Looking back over the last three years, my pen restorations average out at about five hundred a year. Each and every one of those pens is in some way appealing and I consider keeping many of them, though usually only fleetingly.
Though I don’t collect pens I have accumulated a few over the years. If they’re in this box, they’re mine.
I counted them just now and there’s 35 pens in there, plus one on my writing table. Depending on what your own situation is you may think 36 pens is a lot, but I’ve been interested in fountain pen for a very long time. Some of the pens in that box have been in my possession since the early seventies. Actually, given how many pens I handle, I think I’ve been admirably disciplined in keeping the accumulation small. There was a time I had many more when I collected Conway Stewarts. Eventually I realised that possession conferred no benefit on me and I sold off my collection.
So what do I have now? There are quite a few pens that just suit my hand very well, several of them being obliques with varying degrees of flexibility. A few were gifts and some are mementos of people I knew who are no longer around. There’s a few 1920s and 1930s Conway Stewarts that I couldn’t part with because they are such admirable pens. There are one or two extreme rarities like the Fattorini pen (http://wp.me/p17T6K-qN) and the Clipfill pen (http://wp.me/p17T6K-kn) because I know that such interesting and unusual pens will not come my way again.

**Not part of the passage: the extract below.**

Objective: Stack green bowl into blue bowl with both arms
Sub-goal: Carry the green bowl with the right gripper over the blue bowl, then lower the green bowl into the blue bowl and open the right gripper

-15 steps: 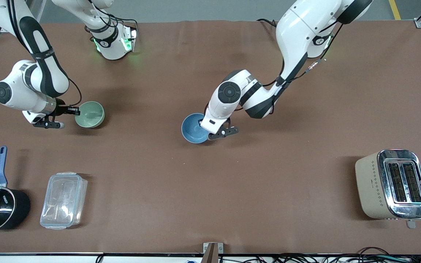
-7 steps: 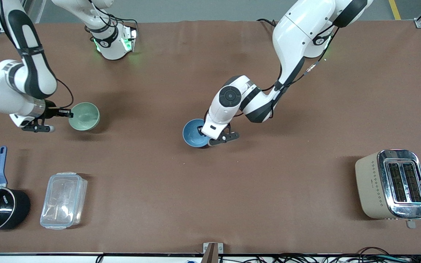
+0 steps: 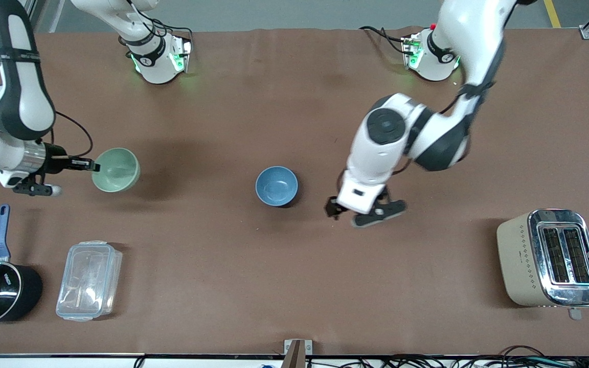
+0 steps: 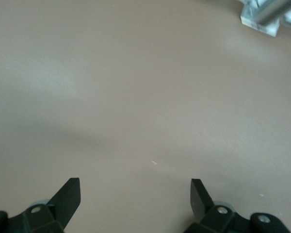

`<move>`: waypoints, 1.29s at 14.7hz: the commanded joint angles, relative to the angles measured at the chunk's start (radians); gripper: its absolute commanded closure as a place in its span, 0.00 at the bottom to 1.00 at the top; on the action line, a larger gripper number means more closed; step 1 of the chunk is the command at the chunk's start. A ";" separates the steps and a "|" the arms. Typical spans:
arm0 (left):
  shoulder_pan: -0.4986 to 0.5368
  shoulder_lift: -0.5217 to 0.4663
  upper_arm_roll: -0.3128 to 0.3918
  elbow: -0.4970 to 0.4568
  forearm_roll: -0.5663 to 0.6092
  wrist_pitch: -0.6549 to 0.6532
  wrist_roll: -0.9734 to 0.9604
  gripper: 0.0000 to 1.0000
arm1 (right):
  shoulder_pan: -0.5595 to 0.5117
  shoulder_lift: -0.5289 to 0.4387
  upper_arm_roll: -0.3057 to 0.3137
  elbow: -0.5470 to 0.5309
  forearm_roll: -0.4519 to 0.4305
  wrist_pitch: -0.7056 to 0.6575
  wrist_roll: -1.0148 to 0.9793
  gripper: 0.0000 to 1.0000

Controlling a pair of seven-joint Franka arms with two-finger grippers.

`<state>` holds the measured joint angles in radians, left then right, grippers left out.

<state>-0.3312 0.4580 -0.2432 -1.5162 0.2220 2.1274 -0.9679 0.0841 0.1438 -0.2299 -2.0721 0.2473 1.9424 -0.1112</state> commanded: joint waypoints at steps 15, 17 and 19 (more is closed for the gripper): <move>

Not all of those pens get used. There are about fifteen that do because I enjoy writing with them. I hang onto the rest for other reasons. Will my accumulation grow? Probably not. Yes, another pen or two might take my fancy but there are a few in that box that could go and not be missed. For the most part, though, it will remain the same. I like my motley crew of pens that have found their way into the bird box.